Darren Wiens yes, definitely, but it sometimes depends on perspective...lets try rolling/padding by 1 position/year.
In this example the first year and the last year are the same.
>>> a = np.array([1,0,0,1,1,1,1,0,1,1,1,1],dtype=bool) # with first and last month the same
>>> b = np.roll(a,-1)
>>> chg = (b ^ a)
>>> pos = np.arange(len(chg))[chg]
>>> diff = np.diff(pos)
>>> max_seq = np.max(diff)
>>> max_seq
4
>>> a.astype(int)
array([1, 0, 0, 1, 1, 1, 1, 0, 1, 1, 1, 1])
>>> b.astype(int)
array([0, 0, 1, 1, 1, 1, 0, 1, 1, 1, 1, 1])
>>> chg.astype(int)
array([1, 0, 1, 0, 0, 0, 1, 1, 0, 0, 0, 0])
>>> pos
array([0, 2, 6, 7])
>>> diff
array([2, 4, 1])
>>>
So the question becomes how far do you roll (12 years as in your case)?
But what if the, first year and the last year are different?
>>> a = np.array([1,0,0,1,1,1,1,0,1,1,1,0],dtype=bool) # with last month different than first
>>> b = np.roll(a,-1)
>>> chg = (b ^ a)
>>> pos = np.arange(len(chg))[chg]
>>> diff = np.diff(pos)
>>> max_seq = np.max(diff)
>>> # results........
>>> a.astype(int)
array([1, 0, 0, 1, 1, 1, 1, 0, 1, 1, 1, 0])
>>> b.astype(int)
array([0, 0, 1, 1, 1, 1, 0, 1, 1, 1, 0, 1])
>>> chg.astype(int)
array([1, 0, 1, 0, 0, 0, 1, 1, 0, 0, 1, 1])
>>> pos
array([ 0, 2, 6, 7, 10, 11])
>>> diff
array([2, 4, 1, 3, 1])
>>> max_seq
4
The same results are yielded, largely by coincidence since the first and last year are different
It is interesting that you can roll forward or backward as long as you keep track of your positions.
You can also use padding with different pad widths and types AND direction. In this example the edges were padded with their neighbor.
>>> a = np.array([1,0,0,1,1,1,1,0,1,1,1,1],dtype=bool) # with first and last month the same
>>> b = np.pad(a,1,mode="edge")
>>> b.astype(int)
array([1, 1, 0, 0, 1, 1, 1, 1, 0, 1, 1, 1, 1, 1])
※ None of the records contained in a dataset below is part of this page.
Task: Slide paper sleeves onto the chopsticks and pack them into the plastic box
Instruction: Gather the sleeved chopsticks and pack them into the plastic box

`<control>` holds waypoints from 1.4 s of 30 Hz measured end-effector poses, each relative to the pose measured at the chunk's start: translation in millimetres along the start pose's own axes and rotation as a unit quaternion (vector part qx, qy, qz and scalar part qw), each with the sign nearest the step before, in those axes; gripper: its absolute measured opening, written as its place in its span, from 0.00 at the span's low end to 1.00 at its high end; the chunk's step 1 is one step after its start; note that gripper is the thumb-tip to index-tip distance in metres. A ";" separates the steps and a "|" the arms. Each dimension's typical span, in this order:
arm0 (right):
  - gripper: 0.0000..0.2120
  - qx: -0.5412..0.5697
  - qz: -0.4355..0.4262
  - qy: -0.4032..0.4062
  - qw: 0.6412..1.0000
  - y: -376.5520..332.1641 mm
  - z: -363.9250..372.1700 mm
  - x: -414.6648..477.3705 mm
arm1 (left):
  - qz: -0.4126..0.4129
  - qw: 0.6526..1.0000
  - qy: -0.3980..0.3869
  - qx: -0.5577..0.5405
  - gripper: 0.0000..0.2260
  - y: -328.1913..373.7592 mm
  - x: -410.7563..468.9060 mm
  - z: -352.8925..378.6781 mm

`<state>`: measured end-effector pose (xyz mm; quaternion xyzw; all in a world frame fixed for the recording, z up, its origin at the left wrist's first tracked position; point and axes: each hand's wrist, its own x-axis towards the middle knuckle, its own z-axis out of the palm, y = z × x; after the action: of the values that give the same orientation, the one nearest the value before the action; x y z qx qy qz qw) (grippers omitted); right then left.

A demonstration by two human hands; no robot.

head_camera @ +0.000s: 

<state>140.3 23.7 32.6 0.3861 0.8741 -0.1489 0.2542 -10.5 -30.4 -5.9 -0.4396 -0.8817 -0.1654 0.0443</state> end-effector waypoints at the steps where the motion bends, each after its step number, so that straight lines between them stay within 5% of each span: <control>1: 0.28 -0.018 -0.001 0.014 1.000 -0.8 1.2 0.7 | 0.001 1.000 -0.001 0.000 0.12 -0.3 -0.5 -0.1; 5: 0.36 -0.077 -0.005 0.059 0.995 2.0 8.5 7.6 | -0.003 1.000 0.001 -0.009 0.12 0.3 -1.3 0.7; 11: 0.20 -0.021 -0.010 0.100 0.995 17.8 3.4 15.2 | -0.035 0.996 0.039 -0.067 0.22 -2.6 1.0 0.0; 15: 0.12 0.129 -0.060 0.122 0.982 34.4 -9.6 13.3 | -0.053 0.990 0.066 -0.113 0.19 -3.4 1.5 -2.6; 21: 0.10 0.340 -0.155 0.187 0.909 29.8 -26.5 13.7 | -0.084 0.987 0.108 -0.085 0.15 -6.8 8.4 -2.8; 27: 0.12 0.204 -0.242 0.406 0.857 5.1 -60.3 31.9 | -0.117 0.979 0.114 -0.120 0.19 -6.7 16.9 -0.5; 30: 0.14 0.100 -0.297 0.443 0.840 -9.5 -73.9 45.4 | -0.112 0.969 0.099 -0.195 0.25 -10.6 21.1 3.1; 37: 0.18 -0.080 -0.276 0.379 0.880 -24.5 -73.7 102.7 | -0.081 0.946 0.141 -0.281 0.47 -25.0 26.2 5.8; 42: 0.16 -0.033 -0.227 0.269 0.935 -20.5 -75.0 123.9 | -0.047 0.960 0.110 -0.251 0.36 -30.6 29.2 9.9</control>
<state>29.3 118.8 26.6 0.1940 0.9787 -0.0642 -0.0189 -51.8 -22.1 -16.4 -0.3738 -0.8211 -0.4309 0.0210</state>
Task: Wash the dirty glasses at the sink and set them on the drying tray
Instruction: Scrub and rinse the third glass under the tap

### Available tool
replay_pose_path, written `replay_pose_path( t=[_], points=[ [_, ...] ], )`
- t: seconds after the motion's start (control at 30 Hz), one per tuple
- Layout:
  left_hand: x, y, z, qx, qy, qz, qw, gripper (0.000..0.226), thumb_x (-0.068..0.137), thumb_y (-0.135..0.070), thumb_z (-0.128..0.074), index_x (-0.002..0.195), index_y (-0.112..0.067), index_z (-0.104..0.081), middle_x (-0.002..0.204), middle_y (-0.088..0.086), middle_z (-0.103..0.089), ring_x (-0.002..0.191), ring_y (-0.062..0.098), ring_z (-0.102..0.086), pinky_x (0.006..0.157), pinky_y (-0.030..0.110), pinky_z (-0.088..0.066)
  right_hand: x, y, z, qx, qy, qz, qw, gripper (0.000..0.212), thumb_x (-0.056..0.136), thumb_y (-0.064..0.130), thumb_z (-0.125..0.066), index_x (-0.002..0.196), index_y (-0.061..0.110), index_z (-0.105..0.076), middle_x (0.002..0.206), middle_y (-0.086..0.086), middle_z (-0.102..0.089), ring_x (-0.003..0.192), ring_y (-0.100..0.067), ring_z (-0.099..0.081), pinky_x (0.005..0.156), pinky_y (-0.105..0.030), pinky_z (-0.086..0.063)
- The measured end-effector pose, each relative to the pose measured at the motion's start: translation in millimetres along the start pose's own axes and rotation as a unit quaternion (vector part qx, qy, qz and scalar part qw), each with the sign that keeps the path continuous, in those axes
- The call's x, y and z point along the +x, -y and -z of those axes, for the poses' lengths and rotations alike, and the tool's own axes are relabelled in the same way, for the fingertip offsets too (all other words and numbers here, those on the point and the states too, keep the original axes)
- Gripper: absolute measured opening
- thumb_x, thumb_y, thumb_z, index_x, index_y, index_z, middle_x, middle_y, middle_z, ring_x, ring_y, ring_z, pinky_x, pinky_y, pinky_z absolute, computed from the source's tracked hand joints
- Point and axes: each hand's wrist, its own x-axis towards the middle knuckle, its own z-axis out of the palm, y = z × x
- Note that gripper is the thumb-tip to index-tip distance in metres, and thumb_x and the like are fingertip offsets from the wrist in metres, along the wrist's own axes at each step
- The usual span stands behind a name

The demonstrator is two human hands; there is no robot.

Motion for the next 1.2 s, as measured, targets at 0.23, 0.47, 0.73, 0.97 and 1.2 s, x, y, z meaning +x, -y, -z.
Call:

>>> chg = (b[:-1] ^ b[1:])
>>> pos = np.arange(len(chg))[chg]
>>> diff = np.diff(pos)
>>> max_seq = np.max(diff)
>>> max_seq
4
It just becomes more interesting when you are trying to shift, difference and pad sequences of 2D+ arrays with or without padding or replication. As I indicated, I will try to summarize in an upcoming blog because raster size can play a role. Also, if you are only interested in limited positions within the raster, reducing the input raster to a sparse array will reduce memory needs and speed up processing time.